汗みどろで、血達磨になって、やっと拳(おもい)が伝わったんだ。
(『拳の声が聞こえるか』岩井圭也より)

「拳」に乗せられた思いが、強く印象に残る一作だ。

言葉を避けてきた青年が、リングで発見するもの

主人公・五十嵐遼馬は、言葉がうまく出てこない。話そうとすると喉に鍵がかかったようになり、思いは胸の底でくすぶり続ける。

その孤独を支えたのがボクシングだった。地元を捨て、東京で影のように生きていた遼馬が、偶然立ち寄ったボクシングジムで、トレーナーから「ボクシングは対話だ」という言葉を受け取る。

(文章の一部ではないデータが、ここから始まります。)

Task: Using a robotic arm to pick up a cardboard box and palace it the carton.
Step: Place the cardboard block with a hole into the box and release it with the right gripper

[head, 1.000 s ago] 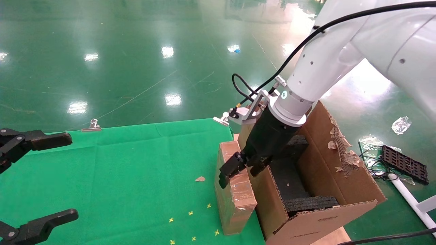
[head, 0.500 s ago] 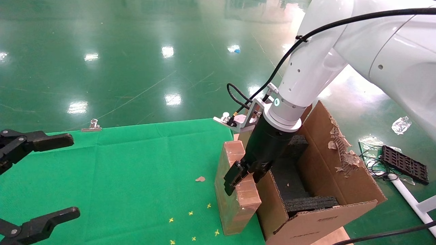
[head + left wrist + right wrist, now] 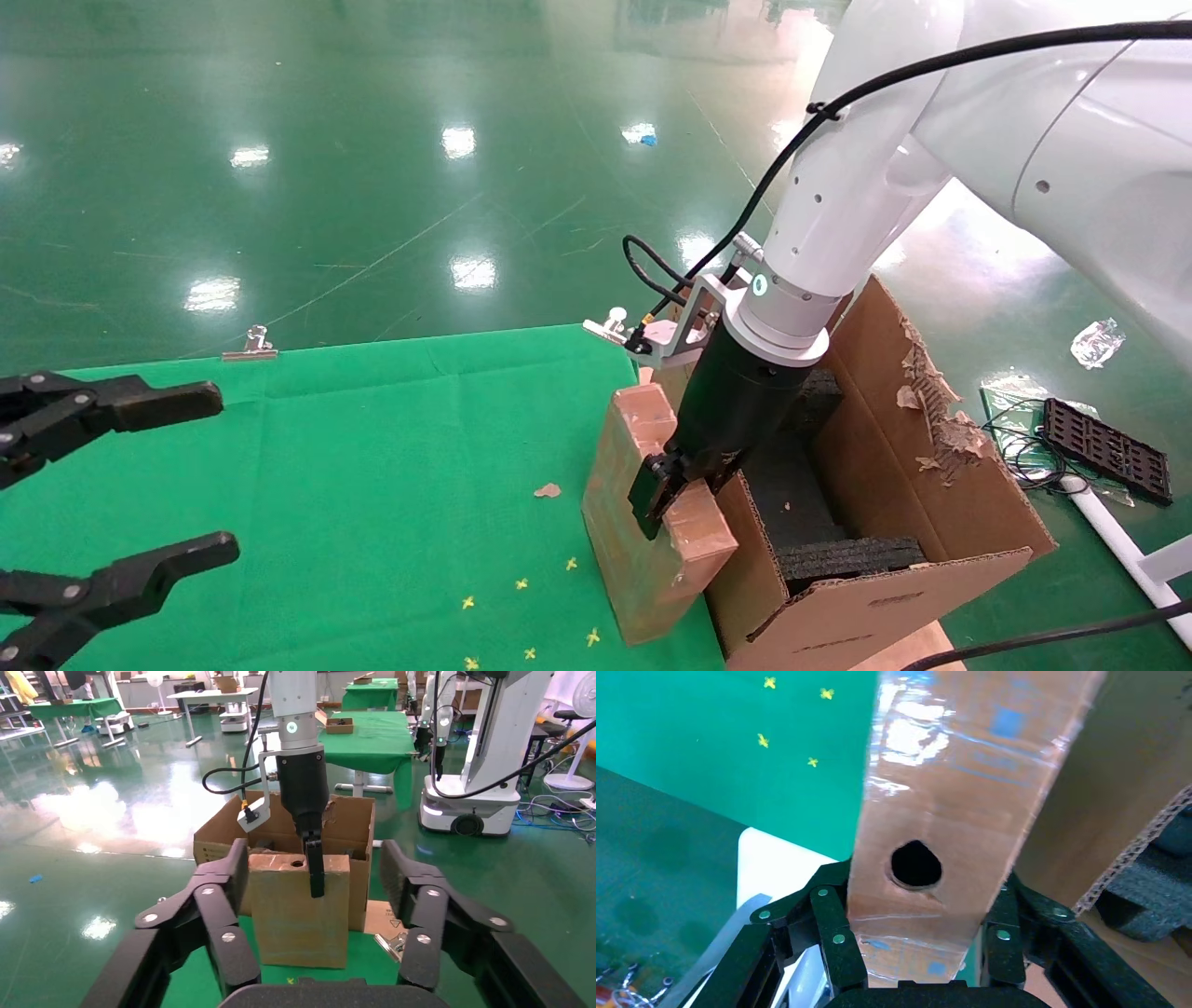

対話ではなく、リング上の駆け引きを通じて、自らの拳で主張する遼馬。拳に思いを乗せる喜びに目覚めていく姿は、言葉によるコミュニケーションが支配するこの時代への、静かな問い直しでもある。

言語も国境も越えて激突する、二人の存在

遼馬の前に立ちはだかるのは、タイ人ボクサー、サクチャイ・プラガヤット。単なる勝敗を超え、互いの存在そのものを懸けた衝突へと発展する拳の交わりが、この小説の大きな見どころとなっている。

「永遠にわかりあえないのに、それでも理解しようと試みる姿」を描きたかったという著者の言葉が、主人公のパンチに重なるように響く。

ジャンルを越境してきた著者の、新たな到達点

『永遠についての証明』で野性時代フロンティア文学賞を受賞してデビュー以来、SF・ミステリ・歴史小説と多様なジャンルを描いてきた岩井圭也による、初のボクシング小説。

格闘技に精通した作家・夢枕獏が帯で力強く推薦する同書は、青春小説としても人間ドラマとしても読み応えがある。